**Required work**
From the data that follows, copy every line with the string "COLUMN".

[Opening Recorded data section]

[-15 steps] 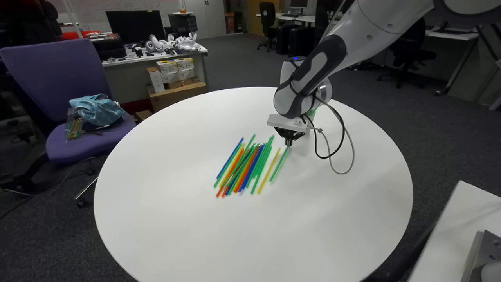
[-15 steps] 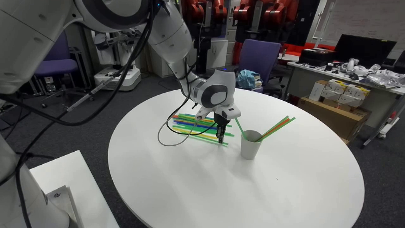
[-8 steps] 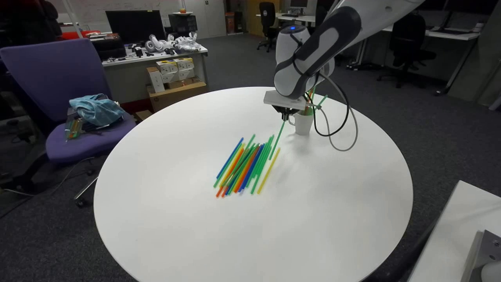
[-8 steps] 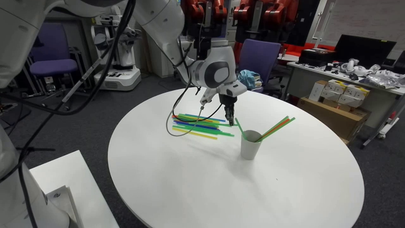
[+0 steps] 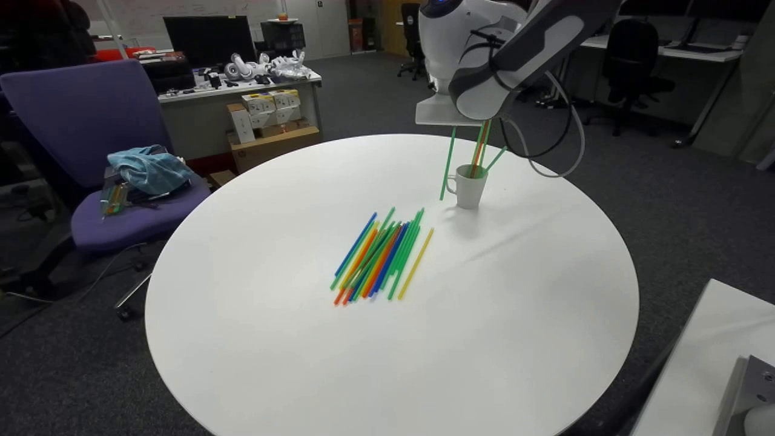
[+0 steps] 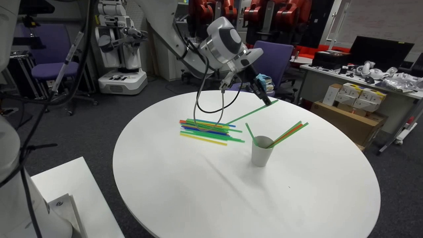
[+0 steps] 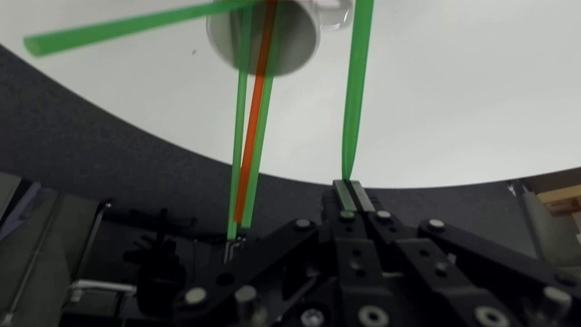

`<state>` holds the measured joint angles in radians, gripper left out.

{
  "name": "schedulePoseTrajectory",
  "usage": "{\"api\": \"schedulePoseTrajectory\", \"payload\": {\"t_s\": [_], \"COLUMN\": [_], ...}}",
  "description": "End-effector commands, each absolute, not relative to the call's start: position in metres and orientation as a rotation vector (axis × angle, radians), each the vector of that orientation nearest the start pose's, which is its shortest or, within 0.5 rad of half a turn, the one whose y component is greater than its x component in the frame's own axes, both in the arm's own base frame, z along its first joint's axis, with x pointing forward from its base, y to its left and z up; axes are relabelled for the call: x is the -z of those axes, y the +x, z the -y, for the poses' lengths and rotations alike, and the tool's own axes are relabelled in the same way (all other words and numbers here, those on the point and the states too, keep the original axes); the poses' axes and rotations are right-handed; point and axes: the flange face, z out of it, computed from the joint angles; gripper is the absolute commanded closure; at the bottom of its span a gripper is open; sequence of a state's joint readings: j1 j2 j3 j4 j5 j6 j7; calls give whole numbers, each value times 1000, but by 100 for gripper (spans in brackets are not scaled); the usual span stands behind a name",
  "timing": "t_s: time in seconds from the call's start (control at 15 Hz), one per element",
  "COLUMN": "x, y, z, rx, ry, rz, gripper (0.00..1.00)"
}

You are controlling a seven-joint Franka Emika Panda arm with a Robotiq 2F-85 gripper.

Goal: Put the straws inside the mug

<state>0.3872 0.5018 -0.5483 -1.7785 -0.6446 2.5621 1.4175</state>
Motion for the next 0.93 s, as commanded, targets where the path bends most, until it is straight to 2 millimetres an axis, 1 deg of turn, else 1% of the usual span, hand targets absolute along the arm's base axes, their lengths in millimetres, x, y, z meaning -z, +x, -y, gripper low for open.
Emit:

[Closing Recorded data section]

**Answer space**
  "usage": "{\"api\": \"schedulePoseTrajectory\", \"payload\": {\"t_s\": [_], \"COLUMN\": [_], ...}}",
  "COLUMN": "x, y, z, rx, ry, rz, gripper (0.00..1.00)"

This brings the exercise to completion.